:: What you should do ::
Return exactly the lines below, starting with the one that has "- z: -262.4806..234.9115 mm" and going on through the one that has "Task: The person".

:: Supplied information ::
***

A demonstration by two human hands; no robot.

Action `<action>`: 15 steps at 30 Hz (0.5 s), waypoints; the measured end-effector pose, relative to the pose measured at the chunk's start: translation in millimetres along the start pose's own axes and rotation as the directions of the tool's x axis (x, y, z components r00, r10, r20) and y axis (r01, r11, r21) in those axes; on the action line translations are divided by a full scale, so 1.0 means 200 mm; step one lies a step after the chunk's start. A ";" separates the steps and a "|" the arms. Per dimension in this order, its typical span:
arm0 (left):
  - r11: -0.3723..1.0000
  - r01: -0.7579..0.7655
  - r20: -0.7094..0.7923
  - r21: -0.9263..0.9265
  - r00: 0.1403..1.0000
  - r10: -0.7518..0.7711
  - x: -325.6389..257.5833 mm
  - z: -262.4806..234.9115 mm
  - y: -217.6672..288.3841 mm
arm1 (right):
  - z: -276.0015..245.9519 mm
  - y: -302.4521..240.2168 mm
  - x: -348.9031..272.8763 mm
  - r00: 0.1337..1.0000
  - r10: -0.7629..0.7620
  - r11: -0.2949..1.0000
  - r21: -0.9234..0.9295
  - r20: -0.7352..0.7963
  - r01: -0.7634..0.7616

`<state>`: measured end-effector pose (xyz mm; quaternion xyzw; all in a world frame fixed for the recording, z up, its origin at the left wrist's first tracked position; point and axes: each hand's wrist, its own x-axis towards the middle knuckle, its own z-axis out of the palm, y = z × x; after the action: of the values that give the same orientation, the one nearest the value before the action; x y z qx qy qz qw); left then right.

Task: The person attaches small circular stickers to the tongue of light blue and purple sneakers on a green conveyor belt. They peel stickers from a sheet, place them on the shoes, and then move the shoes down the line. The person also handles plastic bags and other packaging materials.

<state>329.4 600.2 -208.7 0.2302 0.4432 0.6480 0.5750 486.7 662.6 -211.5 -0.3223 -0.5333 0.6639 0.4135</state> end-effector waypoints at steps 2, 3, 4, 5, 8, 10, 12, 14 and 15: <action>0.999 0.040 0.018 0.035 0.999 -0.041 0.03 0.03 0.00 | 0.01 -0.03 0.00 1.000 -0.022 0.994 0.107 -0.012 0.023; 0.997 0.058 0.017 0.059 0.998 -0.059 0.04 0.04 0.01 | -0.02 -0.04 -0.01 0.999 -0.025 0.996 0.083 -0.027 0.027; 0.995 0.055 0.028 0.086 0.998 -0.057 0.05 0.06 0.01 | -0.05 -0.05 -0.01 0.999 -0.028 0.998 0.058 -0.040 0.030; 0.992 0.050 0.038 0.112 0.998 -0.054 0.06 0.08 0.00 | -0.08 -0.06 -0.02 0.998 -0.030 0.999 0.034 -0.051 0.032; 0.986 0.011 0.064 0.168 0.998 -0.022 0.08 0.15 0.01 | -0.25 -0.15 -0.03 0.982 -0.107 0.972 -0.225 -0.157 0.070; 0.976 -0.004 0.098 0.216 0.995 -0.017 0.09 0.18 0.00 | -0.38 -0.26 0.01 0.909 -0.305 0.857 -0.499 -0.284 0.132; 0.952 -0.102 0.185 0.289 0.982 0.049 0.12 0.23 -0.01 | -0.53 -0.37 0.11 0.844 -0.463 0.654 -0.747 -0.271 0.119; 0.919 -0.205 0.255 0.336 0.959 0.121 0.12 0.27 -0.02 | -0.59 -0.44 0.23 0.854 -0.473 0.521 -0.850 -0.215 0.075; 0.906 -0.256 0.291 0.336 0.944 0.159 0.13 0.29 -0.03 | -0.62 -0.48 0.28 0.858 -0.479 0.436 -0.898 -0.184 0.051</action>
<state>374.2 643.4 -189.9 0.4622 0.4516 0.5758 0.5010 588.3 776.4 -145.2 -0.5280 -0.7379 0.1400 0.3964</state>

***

:: Written answer ::
  - z: -262.4806..234.9115 mm
  - y: -217.6672..288.3841 mm
arm1 (right):
  - z: -276.0015..245.9519 mm
  - y: -302.4521..240.2168 mm
  - x: -348.9031..272.8763 mm
  - r00: 0.1337..1.0000
  - r10: -0.7629..0.7620
  - r11: -0.2949..1.0000
  - r21: -0.9234..0.9295
  - r20: -0.7352..0.7963
  - r01: -0.7634..0.7616

`<state>`: measured end-effector pose (xyz mm; quaternion xyzw; all in a world frame fixed for the recording, z up, its origin at the left wrist's first tracked position; point and axes: each hand's wrist, its own x-axis towards the middle knuckle, its own z-axis out of the palm, y = z × x; after the action: of the values that give the same orientation, the one nearest the value before the action; x y z qx qy qz qw); left then right.

Task: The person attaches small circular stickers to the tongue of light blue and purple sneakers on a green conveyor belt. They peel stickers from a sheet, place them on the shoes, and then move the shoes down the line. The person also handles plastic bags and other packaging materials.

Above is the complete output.